Marc Fernández

Personal information
- Full name: Marc Fernández Gracia
- Date of birth: 24 April 1990 (age 36)
- Place of birth: Corbera, Spain
- Height: 1.79 m (5 ft 10 in)
- Position: Winger

Team information
- Current team: Cornellà

Youth career
- 1999–2000: Pubilla Casas
- 2000–2001: Ferrán Martorell
- 2001–2002: Cornellà
- 2002–2003: Barcelona
- 2003–2006: Cornellà
- 2006–2008: Sant Andreu
- 2008–2009: Zaragoza

Senior career*
- Years: Team / Apps / (Gls)
- 2009–2011: Sabadell / 34 / (4)
- 2009–2010: → Europa (loan) / 32 / (5)
- 2011–2012: Cartagena / 17 / (0)
- 2012–2013: Mallorca B / 28 / (4)
- 2012–2013: Mallorca / 6 / (0)
- 2014: Bnei Sakhnin / 12 / (1)
- 2014–2015: Espanyol B / 29 / (0)
- 2015–2016: Sabadell / 31 / (9)
- 2016–2017: Llagostera / 35 / (9)
- 2017–2018: UCAM Murcia / 35 / (12)
- 2018–2020: Asteras Tripolis / 51 / (11)
- 2020–2021: Apollon Smyrnis / 29 / (4)
- 2021–2022: Andorra / 46 / (11)
- 2023–2025: Gimnàstic / 92 / (13)
- 2025–: Cornellà / 19 / (4)

= Marc Fernández (footballer) =

Spanish footballer

Marc Fernández Gracia (born 24 April 1990) is a Spanish professional footballer who plays as a right winger for Tercera Federación club Cornellà.

==Club career==
===Spain===
Born in Corbera de Llobregat, Barcelona, Catalonia, Fernández made his senior debut in 2009–10, with Tercera División club CE Europa on loan from CE Sabadell FC. After playing regularly for the latter during the following season and scoring five goals, including one against SD Eibar during the promotion play-offs (1–1 away draw, qualification on the away goals rule), he signed with Segunda División team FC Cartagena unilaterally on 8 July 2011 when his contract had recently been renewed; eventually, the Liga Nacional de Fútbol Profesional sided with the player.

Fernández joined RCD Mallorca on 10 July 2012, being initially assigned to the reserves who competed in the third level. He made his La Liga debut for the first team on 18 August, coming on as a 74th-minute substitute for Emilio Nsue in a 2–1 home victory over RCD Espanyol.

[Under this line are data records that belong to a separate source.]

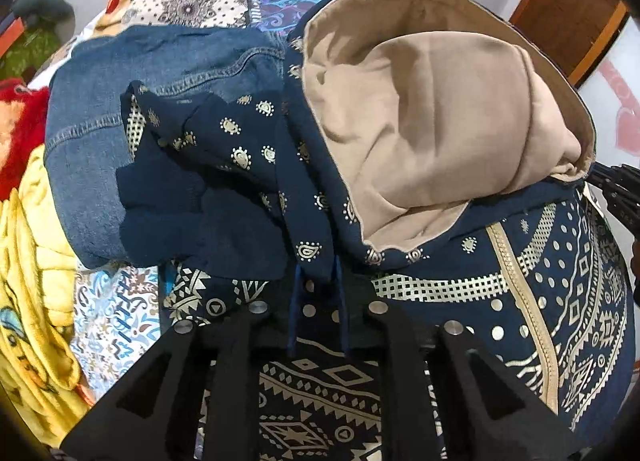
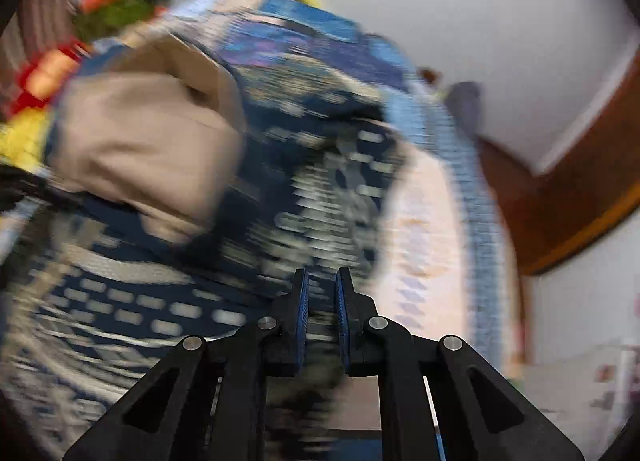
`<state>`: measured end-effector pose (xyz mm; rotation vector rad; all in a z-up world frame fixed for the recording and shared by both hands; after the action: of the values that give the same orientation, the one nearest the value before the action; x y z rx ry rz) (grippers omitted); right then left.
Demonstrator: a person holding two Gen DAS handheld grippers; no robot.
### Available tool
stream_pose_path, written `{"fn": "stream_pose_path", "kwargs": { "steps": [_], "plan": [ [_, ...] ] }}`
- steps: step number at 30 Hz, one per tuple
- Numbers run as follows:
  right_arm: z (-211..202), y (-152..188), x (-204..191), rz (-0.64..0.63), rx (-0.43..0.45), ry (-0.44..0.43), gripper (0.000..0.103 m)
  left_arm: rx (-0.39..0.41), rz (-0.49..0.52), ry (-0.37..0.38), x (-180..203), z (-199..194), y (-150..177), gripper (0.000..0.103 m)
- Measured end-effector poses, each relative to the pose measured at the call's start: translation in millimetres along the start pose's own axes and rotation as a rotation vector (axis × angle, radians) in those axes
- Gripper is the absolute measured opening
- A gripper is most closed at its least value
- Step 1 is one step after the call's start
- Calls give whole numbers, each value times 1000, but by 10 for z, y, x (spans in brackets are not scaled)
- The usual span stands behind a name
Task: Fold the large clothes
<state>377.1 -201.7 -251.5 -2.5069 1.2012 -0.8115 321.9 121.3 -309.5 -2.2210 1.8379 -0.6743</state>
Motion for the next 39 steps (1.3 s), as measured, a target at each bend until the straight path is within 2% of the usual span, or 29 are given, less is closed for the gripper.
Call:
{"fn": "stream_pose_path", "kwargs": {
  "steps": [3, 6, 10, 12, 17, 21, 26, 29, 32, 34, 39],
  "plan": [
    [17, 92, 134, 78, -26, -99, 8, 10, 23, -25, 3, -123, -30, 29],
    [-160, 16, 274, 160, 38, -221, 8, 46, 3, -4, 3, -309, -153, 40],
    [-439, -314, 297, 174, 145, -269, 8, 121, -11, -12, -15, -519, -482, 52],
    [-535, -532, 246, 157, 187, -283, 8, 144, -19, -18, -35, -532, -675, 53],
    [-549, -1132, -41, 63, 241, -279, 8, 127, -42, -7, -24, -321, -1031, 53],
    [-374, -1379, -332, -20, 231, -296, 8, 86, -17, -29, 7, -48, -1196, 53],
    [48, -1499, -447, -72, 177, -250, 8, 54, 29, -70, 67, 308, -1370, 53],
    [322, -1478, -425, -88, 130, -215, 8, 43, 23, -56, 86, 462, -1473, 52],
    [542, -1418, -324, -86, 102, -187, 8, 28, 3, -10, 109, 580, -1535, 36],
    [679, -1369, -256, -54, 80, -241, 8, 23, -2, 22, 141, 626, -1553, 21],
    [802, -1336, -133, 2, 87, -318, 9, 21, -12, 27, 123, 679, -1559, 19]
  ]
}}
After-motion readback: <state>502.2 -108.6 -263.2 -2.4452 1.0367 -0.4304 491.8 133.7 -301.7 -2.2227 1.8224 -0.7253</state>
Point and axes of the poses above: each gripper's, at about its wrist camera, not at the fingertips, and z roughly the way its jaws point, x to its right, y to its underside, the point moved 6 cm from there along z, roughly the way its jaws point, and after that the axes turned 10 degrees about -z, right-handed, at the moved point
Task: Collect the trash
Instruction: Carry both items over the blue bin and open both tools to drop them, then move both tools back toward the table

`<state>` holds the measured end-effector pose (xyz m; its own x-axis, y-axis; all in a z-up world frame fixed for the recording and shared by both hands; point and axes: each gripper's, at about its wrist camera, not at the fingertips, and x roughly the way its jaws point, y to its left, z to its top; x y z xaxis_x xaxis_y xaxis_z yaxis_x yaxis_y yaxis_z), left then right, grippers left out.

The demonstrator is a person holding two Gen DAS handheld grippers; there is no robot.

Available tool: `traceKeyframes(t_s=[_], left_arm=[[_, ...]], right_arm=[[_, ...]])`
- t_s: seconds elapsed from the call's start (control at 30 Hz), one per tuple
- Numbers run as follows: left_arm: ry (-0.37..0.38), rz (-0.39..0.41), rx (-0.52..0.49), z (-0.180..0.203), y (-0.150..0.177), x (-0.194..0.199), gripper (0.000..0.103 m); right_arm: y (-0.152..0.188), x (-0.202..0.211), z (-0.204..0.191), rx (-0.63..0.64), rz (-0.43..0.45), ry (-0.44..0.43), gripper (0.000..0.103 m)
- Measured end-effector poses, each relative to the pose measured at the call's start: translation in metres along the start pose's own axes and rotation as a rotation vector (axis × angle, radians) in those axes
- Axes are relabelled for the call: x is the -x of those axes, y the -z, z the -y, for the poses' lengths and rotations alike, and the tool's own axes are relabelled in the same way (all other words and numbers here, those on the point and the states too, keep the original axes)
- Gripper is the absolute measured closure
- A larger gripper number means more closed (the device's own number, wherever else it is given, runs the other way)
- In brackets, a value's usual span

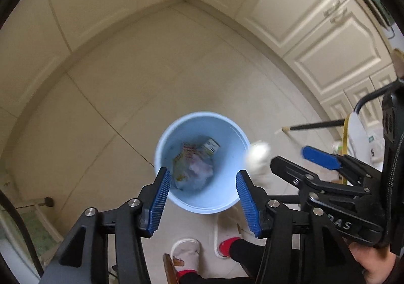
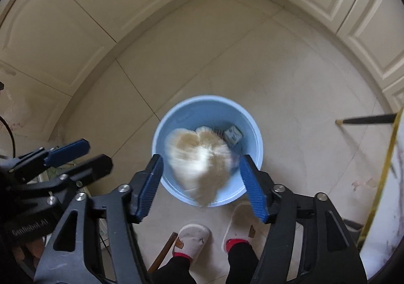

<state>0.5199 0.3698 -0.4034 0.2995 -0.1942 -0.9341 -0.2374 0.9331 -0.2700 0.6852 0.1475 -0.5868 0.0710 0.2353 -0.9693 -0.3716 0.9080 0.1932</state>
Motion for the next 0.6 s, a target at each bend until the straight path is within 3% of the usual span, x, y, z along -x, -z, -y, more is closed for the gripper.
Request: traceKeyframes(t_s=[0.07,0.23,0.37,0.47,0.6], left_arm=[[-0.011,0.039,0.018,-0.004,0.004,0.028,0.044],[-0.044,0.159,0.025,0.009,0.018,0.094,0.041],[-0.048,0.293,0.006,0.029,0.033,0.158,0.037],[-0.052,0.431,-0.044,0.065,0.049,0.211,0.027],[-0.034,0.573,-0.135,0.132,0.088,0.253,0.022]], right_arm=[[0.002,0.021,-0.008,0.023,0.039,0.015,0.016],[0.017,0.09,-0.031,0.062,0.151,0.057,0.016],[0.04,0.164,-0.05,0.109,0.285,0.134,0.007],[0.063,0.223,-0.059,0.118,0.399,0.151,0.006],[0.091,0.293,-0.066,0.109,0.542,0.169,0.0]])
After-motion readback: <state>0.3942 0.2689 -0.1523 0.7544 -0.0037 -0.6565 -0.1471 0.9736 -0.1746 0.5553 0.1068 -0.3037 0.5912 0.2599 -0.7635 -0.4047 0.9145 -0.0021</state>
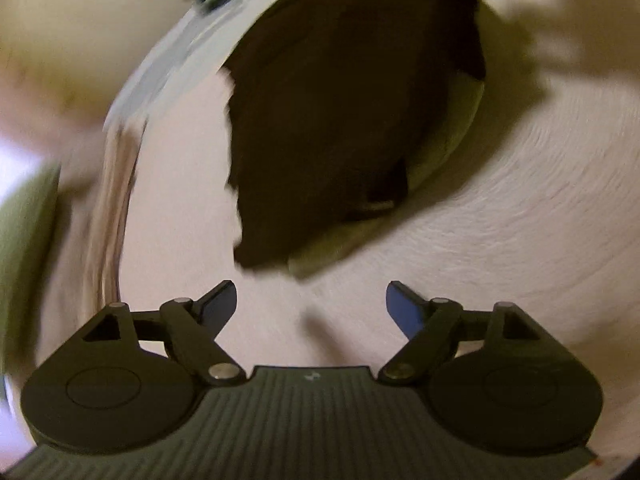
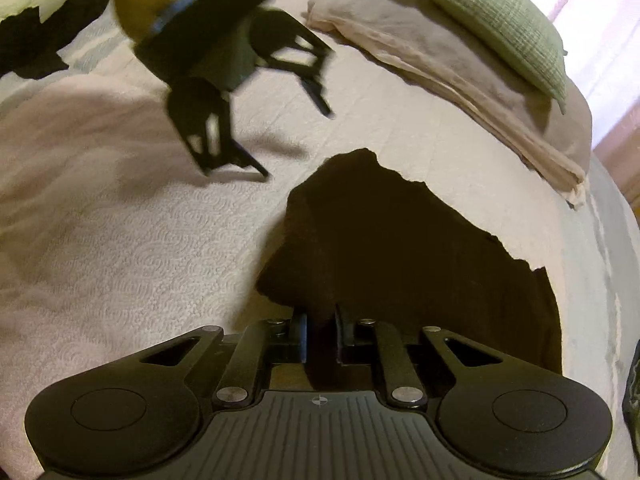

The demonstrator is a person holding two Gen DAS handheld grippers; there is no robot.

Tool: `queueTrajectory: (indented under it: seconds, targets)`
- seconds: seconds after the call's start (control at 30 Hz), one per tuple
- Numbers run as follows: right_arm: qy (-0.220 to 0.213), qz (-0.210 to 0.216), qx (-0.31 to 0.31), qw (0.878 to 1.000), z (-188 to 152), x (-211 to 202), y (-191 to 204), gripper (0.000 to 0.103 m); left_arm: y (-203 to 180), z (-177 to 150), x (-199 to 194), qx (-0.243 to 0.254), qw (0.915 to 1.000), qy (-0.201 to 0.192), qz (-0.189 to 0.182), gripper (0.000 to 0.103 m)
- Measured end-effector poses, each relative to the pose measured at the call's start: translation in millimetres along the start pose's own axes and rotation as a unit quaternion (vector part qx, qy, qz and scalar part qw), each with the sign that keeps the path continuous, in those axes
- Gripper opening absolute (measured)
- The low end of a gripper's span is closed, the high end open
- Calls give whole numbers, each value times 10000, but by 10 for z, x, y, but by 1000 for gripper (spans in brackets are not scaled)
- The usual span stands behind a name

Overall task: Fold clothes
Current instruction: 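Grasp the folded sweater edge with the right gripper while the left gripper grasps the other end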

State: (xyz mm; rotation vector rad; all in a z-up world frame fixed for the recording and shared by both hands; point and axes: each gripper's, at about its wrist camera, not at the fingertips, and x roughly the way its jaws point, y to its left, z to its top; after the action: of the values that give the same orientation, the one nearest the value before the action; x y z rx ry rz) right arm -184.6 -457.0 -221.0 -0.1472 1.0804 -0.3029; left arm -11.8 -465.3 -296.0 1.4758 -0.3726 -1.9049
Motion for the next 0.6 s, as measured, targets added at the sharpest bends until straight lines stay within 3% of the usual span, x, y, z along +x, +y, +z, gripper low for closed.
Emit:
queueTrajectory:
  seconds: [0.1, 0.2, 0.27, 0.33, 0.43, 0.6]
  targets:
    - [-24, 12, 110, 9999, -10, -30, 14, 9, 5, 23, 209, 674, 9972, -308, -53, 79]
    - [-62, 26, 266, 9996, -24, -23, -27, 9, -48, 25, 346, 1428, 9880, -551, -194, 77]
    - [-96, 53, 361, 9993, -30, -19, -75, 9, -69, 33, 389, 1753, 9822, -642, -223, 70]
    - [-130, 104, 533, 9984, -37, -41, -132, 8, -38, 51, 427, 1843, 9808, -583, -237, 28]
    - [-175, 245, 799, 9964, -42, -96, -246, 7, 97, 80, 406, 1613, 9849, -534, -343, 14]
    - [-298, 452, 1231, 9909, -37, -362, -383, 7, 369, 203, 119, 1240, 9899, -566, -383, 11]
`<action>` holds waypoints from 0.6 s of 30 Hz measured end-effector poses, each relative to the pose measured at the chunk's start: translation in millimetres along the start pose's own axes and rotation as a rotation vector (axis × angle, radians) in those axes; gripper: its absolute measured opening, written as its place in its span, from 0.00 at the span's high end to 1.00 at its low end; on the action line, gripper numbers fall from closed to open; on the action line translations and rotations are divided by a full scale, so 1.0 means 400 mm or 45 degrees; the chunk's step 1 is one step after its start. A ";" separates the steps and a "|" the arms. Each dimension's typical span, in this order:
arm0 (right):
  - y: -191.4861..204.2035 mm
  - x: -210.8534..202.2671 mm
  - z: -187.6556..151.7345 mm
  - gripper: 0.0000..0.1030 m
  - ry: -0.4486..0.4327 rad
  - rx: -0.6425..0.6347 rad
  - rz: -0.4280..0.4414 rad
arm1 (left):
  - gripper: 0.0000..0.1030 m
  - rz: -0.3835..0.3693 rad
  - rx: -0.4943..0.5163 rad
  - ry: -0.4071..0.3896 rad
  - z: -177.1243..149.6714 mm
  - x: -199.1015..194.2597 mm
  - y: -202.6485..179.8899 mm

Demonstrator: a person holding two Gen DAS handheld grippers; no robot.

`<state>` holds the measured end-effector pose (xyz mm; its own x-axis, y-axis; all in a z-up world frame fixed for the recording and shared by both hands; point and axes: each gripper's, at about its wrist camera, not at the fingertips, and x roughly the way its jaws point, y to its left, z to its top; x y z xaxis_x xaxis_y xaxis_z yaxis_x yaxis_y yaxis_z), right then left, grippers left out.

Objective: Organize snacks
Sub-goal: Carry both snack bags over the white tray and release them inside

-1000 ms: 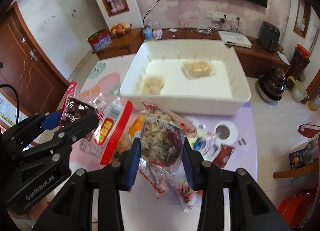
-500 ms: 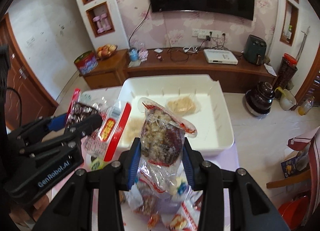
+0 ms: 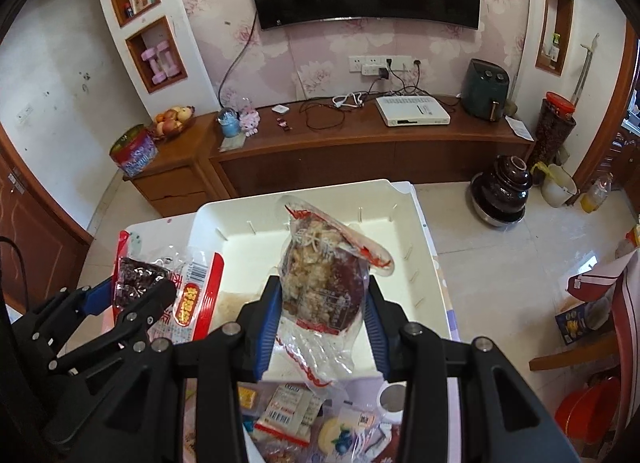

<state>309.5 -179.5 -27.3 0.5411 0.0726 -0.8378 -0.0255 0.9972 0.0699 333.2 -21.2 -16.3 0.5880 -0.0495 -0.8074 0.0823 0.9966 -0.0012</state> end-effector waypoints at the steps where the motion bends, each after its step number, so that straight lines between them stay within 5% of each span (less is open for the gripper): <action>1: 0.000 0.011 0.002 0.61 0.009 -0.001 -0.005 | 0.61 0.006 0.001 0.004 0.004 0.010 0.001; 5: 0.002 0.047 0.010 0.60 0.042 -0.009 -0.025 | 0.60 0.037 -0.003 0.000 0.011 0.028 0.006; 9: 0.004 0.065 0.011 0.60 0.064 0.007 -0.024 | 0.15 0.033 -0.029 -0.015 0.017 0.029 0.020; 10: 0.004 0.066 0.013 0.60 0.062 0.010 -0.024 | 0.12 0.036 -0.035 -0.030 0.017 0.025 0.023; 18: 0.003 0.042 0.007 0.52 0.041 0.032 -0.003 | 0.11 0.052 -0.020 -0.045 0.002 -0.004 0.032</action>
<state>321.0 -177.3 -39.7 0.5141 0.0707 -0.8548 -0.0028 0.9967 0.0808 334.2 -8.5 -14.6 0.6189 -0.0108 -0.7854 0.0449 0.9988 0.0217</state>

On 14 January 2014, after an aborted transfer to Espanyol, Fernández moved abroad and signed for Bnei Sakhnin F.C. in the Israeli Premier League. He returned to the former club in the summer, however, joining its B side.

Fernández continued competing in the Spanish third tier the following years, representing in quick succession Sabadell, UE Llagostera and UCAM Murcia CF.

===Greece===
On 31 May 2018, the 28-year-old Fernández agreed to a two-year deal at Super League Greece's Asteras Tripolis FC. He finished his first year with eight goals in all competitions.

Fernández scored his first goal for the 2019–20 campaign on 15 September 2019, in a 2–1 away loss against Xanthi FC. Six days later, his brace helped the hosts to a 2–1 home defeat of Atromitos FC.

On 8 September 2020, Fernández joined Apollon Smyrnis F.C. on a free transfer. His first goal for the club came through a header in a 3–4 home loss to AEK Athens F.C. on 13 December, and the following week his 36th-minute strike proved essential to the 1–0 win over Panetolikos FC.

===Return home===
In June 2021, Fernández joined FC Andorra in the newly created Primera División RFEF. He helped the club in their first-ever promotion to the professional leagues in his first season, scoring a squad-best 11 goals.

On 29 December 2022, Fernández signed for third-division Gimnàstic de Tarragona.